> Exercise instructions
If a line in the data below contains "document", copy it.

> Provided material
***
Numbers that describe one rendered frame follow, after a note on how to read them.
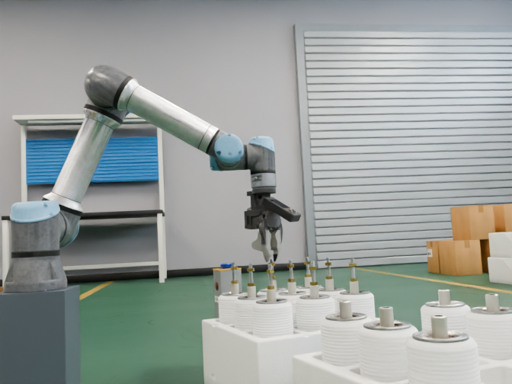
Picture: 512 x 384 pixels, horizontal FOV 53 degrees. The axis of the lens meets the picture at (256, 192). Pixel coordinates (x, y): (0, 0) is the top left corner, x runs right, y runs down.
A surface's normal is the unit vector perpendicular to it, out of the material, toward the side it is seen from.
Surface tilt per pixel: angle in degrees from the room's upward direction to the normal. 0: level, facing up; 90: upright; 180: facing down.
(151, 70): 90
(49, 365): 90
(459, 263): 90
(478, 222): 90
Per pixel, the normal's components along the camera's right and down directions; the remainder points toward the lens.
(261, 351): 0.40, -0.11
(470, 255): 0.11, -0.10
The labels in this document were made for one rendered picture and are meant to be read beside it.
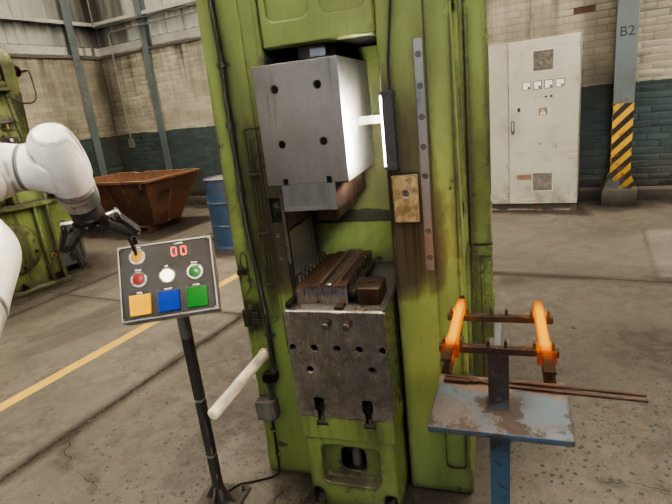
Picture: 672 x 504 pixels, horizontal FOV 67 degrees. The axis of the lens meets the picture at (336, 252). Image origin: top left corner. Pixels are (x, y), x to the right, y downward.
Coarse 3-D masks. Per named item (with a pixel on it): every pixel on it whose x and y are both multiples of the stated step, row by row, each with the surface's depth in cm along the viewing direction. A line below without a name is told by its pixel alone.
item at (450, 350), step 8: (456, 304) 164; (464, 304) 164; (456, 312) 159; (464, 312) 163; (456, 320) 153; (456, 328) 148; (448, 336) 144; (456, 336) 143; (448, 344) 137; (456, 344) 137; (448, 352) 133; (456, 352) 137; (448, 360) 129; (448, 368) 130
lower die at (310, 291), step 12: (360, 252) 218; (324, 264) 211; (336, 264) 203; (348, 264) 202; (360, 264) 202; (312, 276) 198; (324, 276) 193; (336, 276) 189; (300, 288) 187; (312, 288) 186; (324, 288) 184; (336, 288) 183; (348, 288) 184; (300, 300) 189; (312, 300) 187; (324, 300) 186; (336, 300) 184; (348, 300) 184
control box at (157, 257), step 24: (192, 240) 187; (120, 264) 183; (144, 264) 184; (168, 264) 184; (192, 264) 185; (120, 288) 181; (144, 288) 181; (168, 288) 182; (216, 288) 184; (168, 312) 180; (192, 312) 181
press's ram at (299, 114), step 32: (288, 64) 163; (320, 64) 160; (352, 64) 176; (256, 96) 170; (288, 96) 166; (320, 96) 163; (352, 96) 175; (288, 128) 170; (320, 128) 167; (352, 128) 174; (288, 160) 173; (320, 160) 170; (352, 160) 174
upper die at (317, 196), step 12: (360, 180) 203; (288, 192) 177; (300, 192) 176; (312, 192) 174; (324, 192) 173; (336, 192) 172; (348, 192) 186; (288, 204) 178; (300, 204) 177; (312, 204) 176; (324, 204) 174; (336, 204) 173
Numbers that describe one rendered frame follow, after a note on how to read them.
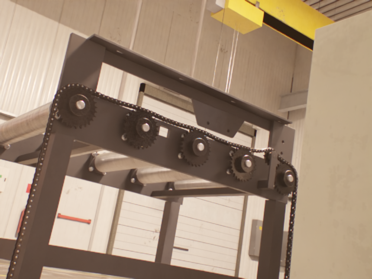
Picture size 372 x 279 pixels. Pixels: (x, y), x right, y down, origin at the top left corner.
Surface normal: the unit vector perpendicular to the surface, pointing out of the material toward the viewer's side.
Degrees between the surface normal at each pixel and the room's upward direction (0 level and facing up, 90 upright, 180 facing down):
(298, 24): 90
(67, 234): 90
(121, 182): 90
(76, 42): 90
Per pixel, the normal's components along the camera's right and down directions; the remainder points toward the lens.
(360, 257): -0.76, -0.29
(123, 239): 0.59, -0.11
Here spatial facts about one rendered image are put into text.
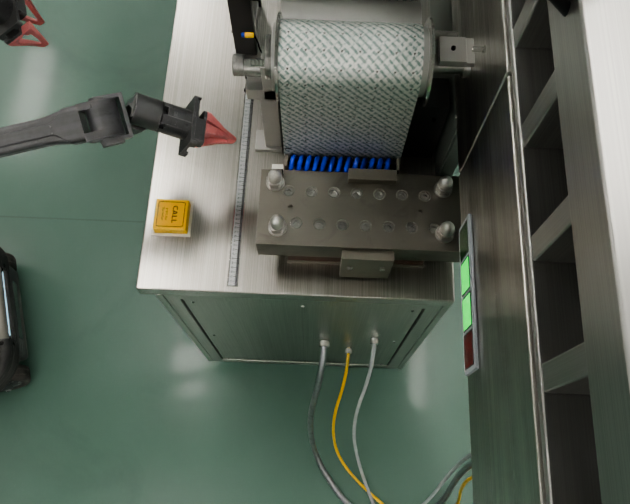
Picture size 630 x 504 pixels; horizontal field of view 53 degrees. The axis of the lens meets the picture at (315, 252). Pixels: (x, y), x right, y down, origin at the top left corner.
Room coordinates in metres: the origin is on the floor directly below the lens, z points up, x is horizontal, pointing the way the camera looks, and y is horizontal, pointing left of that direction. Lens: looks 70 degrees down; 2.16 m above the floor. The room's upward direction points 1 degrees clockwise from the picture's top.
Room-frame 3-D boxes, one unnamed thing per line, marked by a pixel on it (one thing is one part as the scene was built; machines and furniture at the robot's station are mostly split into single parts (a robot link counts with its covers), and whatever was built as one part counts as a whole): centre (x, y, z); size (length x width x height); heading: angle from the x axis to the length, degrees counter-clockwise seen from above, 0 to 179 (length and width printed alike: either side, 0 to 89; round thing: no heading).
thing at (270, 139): (0.73, 0.11, 1.05); 0.06 x 0.05 x 0.31; 89
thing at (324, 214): (0.51, -0.09, 1.00); 0.40 x 0.16 x 0.06; 89
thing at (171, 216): (0.53, 0.31, 0.91); 0.07 x 0.07 x 0.02; 89
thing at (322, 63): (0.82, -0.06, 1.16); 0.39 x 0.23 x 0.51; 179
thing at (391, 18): (0.81, -0.06, 1.18); 0.26 x 0.12 x 0.12; 89
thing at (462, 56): (0.68, -0.23, 1.28); 0.06 x 0.05 x 0.02; 89
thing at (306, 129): (0.63, -0.05, 1.11); 0.23 x 0.01 x 0.18; 89
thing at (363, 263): (0.41, -0.10, 0.97); 0.10 x 0.03 x 0.11; 89
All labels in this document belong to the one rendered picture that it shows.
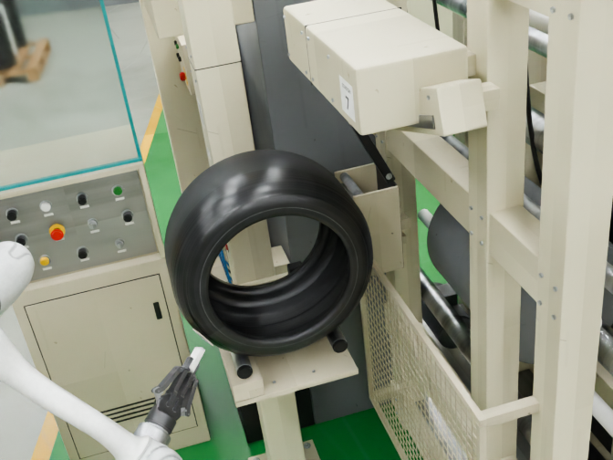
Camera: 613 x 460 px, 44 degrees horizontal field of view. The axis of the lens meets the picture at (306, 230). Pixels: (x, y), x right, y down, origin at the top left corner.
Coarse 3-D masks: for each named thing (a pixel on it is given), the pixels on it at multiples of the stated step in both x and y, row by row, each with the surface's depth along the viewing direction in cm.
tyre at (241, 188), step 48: (192, 192) 203; (240, 192) 191; (288, 192) 193; (336, 192) 199; (192, 240) 193; (336, 240) 232; (192, 288) 197; (240, 288) 233; (288, 288) 237; (336, 288) 228; (240, 336) 207; (288, 336) 213
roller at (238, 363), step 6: (234, 354) 218; (240, 354) 217; (234, 360) 216; (240, 360) 215; (246, 360) 215; (234, 366) 215; (240, 366) 213; (246, 366) 213; (240, 372) 213; (246, 372) 213; (252, 372) 214; (246, 378) 214
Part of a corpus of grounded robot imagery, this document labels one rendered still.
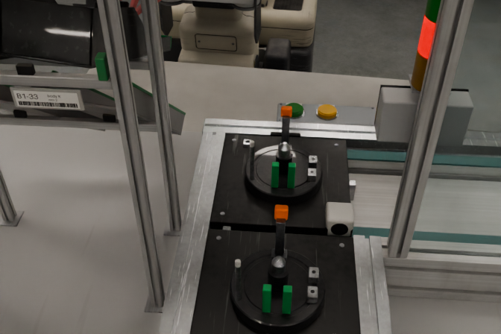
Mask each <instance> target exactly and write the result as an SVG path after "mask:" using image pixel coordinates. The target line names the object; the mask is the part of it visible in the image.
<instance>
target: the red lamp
mask: <svg viewBox="0 0 501 334"><path fill-rule="evenodd" d="M434 30H435V23H434V22H431V21H430V20H428V19H427V18H426V16H425V15H424V19H423V25H422V29H421V33H420V40H419V43H418V47H417V50H418V52H419V54H420V55H421V56H423V57H425V58H426V59H428V57H429V51H430V48H431V44H432V38H433V34H434Z"/></svg>
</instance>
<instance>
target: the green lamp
mask: <svg viewBox="0 0 501 334"><path fill-rule="evenodd" d="M440 3H441V0H427V4H426V11H425V16H426V18H427V19H428V20H430V21H431V22H434V23H436V21H437V17H438V11H439V7H440Z"/></svg>
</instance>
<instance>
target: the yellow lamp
mask: <svg viewBox="0 0 501 334"><path fill-rule="evenodd" d="M427 60H428V59H426V58H425V57H423V56H421V55H420V54H419V52H418V51H417V54H416V58H415V65H414V68H413V73H412V79H411V84H412V86H413V87H414V88H415V89H416V90H417V91H419V92H420V91H421V88H422V84H423V78H424V75H425V71H426V65H427Z"/></svg>
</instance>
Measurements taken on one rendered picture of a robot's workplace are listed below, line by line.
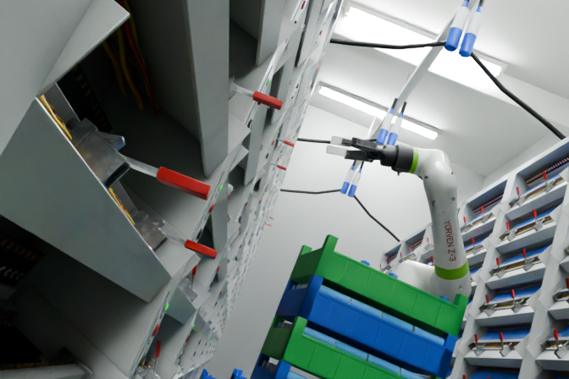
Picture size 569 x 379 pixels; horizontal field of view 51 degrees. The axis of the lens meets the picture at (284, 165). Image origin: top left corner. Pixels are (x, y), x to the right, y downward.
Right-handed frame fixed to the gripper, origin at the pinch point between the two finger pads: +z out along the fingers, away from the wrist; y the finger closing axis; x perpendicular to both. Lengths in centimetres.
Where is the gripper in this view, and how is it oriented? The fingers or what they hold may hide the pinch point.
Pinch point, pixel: (335, 145)
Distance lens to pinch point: 206.7
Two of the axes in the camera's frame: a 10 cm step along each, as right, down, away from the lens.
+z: -9.8, -1.9, -0.4
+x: 1.7, -9.4, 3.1
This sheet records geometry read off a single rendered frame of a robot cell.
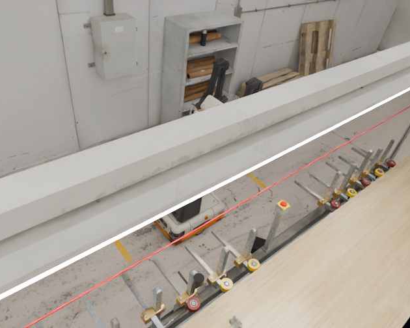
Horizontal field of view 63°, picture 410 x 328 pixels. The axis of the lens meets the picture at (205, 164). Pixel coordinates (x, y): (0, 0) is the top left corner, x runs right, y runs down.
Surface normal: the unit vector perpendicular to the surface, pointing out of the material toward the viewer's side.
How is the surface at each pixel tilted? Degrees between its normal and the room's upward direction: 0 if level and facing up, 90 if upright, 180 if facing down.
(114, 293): 0
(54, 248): 61
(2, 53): 90
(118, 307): 0
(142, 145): 0
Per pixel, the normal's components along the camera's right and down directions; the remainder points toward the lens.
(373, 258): 0.11, -0.76
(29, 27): 0.63, 0.55
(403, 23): -0.77, 0.34
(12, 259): 0.61, 0.11
***
> The completed task
The labels in this document were made for one rendered picture and are meant to be read beside it.
All labels in this document belong to the one rendered picture that it shows.
Part of a corpus of grounded robot imagery, this document labels one rendered still.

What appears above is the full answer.